__WHAT TO WORK ON__.
Your answer must be an exact copy of the data below.

***** MATERIAL PROVIDED *****

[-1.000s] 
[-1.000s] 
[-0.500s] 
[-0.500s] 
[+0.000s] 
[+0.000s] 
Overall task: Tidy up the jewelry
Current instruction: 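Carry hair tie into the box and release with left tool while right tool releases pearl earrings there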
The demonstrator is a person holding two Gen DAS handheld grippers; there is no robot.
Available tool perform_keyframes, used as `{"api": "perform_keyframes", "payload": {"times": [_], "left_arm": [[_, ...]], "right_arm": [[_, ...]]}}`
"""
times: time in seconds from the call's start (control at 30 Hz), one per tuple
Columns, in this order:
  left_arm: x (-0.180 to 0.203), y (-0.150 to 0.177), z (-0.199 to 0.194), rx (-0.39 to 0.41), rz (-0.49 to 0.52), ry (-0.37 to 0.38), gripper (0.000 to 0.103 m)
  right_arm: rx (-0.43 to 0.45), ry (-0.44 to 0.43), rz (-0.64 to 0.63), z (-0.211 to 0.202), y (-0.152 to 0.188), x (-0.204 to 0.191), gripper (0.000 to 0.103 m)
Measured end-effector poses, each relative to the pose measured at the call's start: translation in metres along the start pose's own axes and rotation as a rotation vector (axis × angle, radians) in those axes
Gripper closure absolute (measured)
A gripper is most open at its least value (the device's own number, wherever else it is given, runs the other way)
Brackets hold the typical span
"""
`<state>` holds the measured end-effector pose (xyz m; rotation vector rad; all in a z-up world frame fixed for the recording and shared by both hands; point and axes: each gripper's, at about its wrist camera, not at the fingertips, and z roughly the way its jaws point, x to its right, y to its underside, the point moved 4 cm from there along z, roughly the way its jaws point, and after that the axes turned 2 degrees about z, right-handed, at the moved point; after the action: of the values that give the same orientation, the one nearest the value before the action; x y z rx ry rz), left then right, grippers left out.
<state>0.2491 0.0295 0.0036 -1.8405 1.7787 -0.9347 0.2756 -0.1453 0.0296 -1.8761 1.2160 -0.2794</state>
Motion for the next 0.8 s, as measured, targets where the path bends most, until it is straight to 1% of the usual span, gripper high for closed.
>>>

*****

__TASK RESPONSE__.
[-1.000s] 
[-1.000s] 
[-0.500s] 
[-0.500s] 
[+0.000s] 
[+0.000s] 
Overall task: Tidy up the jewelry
Current instruction: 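Carry hair tie into the box and release with left tool while right tool releases pearl earrings there
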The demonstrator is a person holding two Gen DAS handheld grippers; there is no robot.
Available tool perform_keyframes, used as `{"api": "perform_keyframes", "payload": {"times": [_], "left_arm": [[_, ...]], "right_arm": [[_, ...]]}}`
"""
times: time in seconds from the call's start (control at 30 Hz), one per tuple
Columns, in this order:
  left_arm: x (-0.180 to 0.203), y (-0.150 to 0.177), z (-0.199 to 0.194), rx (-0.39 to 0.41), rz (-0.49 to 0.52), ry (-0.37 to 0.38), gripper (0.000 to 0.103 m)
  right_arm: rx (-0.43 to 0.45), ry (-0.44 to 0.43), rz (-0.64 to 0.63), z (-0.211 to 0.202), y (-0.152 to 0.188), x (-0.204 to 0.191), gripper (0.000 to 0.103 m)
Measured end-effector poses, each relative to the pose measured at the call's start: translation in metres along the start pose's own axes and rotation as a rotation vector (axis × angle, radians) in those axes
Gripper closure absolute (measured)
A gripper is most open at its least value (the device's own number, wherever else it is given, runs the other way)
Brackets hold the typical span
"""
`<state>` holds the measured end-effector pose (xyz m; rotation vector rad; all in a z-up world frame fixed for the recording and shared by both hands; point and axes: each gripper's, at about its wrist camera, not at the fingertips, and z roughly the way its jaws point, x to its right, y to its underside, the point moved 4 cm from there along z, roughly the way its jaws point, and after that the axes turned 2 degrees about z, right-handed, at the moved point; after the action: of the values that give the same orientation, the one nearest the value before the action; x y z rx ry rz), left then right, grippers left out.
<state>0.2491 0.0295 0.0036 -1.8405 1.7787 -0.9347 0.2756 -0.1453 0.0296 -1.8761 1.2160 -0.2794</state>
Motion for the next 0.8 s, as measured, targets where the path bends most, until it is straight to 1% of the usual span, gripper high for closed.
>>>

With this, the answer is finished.